Gardner's forces at Port Hudson grew in size to approximately 16,000 in March 1863, when Union Rear Admiral David Farragut succeeded in running two of his gunboats past Port Hudson. From this position, Farragut was able to disrupt supplies coming to Port Hudson from the Red River, whose mouth at the Mississippi lay between Port Hudson and Vicksburg. In May 1863, Banks began operations to surround Port Hudson with forces coming both the south and the north. By this time, Gardners' troop strength had been reduced to 7,000, the majority of his forces having been ordered to Vicksburg, where Pemberton was under attack by Union forces under the command of Ulysses S. Grant. On May 22, 1863, Gardner received a command from Johnston, who was at odds with Pemberton and Confederate President Jefferson Davis, to evacuate Port Hudson and proceed to Jackson, Mississippi. He was in the process of doing so when word came that 12,000 of Banks's troops had landed north of Port Hudson, while another 20,000 were approaching from the south. Gardner was surrounded, and an escape was impossible. Gardner hence settled in for a long siege. The first assault of the Siege of Port Hudson came on May 27, 1863. The siege lasted 47 days and did not end until July 9, 1863, when Gardner was informed that Vicksburg had fallen on July 4, 1863.

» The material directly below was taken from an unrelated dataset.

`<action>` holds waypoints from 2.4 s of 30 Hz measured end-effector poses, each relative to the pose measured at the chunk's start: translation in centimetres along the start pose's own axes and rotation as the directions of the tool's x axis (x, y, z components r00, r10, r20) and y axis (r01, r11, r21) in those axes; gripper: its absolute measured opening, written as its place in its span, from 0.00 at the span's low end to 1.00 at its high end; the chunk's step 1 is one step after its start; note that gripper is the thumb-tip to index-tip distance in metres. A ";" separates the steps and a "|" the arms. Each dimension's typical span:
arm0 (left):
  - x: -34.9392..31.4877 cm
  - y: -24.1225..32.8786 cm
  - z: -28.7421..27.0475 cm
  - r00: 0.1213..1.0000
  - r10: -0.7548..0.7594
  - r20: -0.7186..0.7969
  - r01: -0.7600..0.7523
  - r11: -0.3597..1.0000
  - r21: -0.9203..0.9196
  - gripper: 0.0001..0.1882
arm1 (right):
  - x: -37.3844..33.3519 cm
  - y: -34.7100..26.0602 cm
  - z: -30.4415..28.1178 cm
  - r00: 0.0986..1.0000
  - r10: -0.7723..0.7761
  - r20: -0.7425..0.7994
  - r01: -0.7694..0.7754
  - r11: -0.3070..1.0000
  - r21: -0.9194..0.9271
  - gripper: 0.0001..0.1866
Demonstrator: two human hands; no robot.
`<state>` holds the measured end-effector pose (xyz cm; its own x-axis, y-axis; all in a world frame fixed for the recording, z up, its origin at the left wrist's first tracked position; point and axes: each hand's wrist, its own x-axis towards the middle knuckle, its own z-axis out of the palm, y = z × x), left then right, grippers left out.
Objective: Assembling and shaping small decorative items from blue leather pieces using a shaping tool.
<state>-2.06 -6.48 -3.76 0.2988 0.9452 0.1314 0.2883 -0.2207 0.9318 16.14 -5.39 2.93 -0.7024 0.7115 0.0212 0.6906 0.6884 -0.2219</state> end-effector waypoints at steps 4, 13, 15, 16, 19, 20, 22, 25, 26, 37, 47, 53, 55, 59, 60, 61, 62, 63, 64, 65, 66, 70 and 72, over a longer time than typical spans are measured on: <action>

Gardner's command of Port Hudson is considered by many military historians as an example of an outstanding defense of a fortification besieged by a much larger army. Major General Richard Taylor, who commanded the Confederacy's Western District of Louisiana during the Siege of Port Hudson, considered Gardner a victim of the faulty Confederate military policy of immobilizing a large fighting force within a stationary fortification. This was the same defensive policy followed by Pemberton at Vicksburg, and it created the same unfortunate results for the Confederacy at Port Hudson as it did at Vicksburg. Confederate soldiers idolized Gardner, and newspapers called him a good fighter. However, he was criticized for the caretaking of his troops. Historian John D. Winters in The Civil War in Louisiana (1963), described Gardner's surrender at Port Hudson, accordingly:

"Gardner had defended Port Hudson to the utmost of his ability. After more than forty days of merciless pounding from the [Union] fleet and land batteries, his men were exhausted and dispirited. Improperly clothed, sheltered, and fed, they sickened, and there was no medicine for them. Hope that Johnston would send relief grew fainter as each day of the siege progressed. As Gardner's meager supply of ammunition was nearly exhausted, many of his guns were wrecked, and his food stock was dangerously low, the news of the surrender of Vicksburg decided the fate of Port Hudson [too]."

===Subsequent career===
Gardner stayed in a Union prisoner of war camp until he was exchanged in August 1864. He was given command of the District of Mississippi and Eastern Louisiana and served under Lieutenant General Richard Taylor. In January 1865 troops under his command opposed Union Brigadier General Grierson's raid against the Mobile and Ohio Railroad. He surrendered with the department, and was paroled at Meridian, Mississippi on May 11, 1865.

==Death==
After the war, he retired to his family farm in Vermilionville, Louisiana (which is near Lafayette, Louisiana), where he died in 1873 at age fifty.

His grave is the Cemetery of Saint John's Catholic Cathedral in Lafayette, Lafayette Parish, Louisiana, where he lies next to his father-in-law Alexandre Mouton.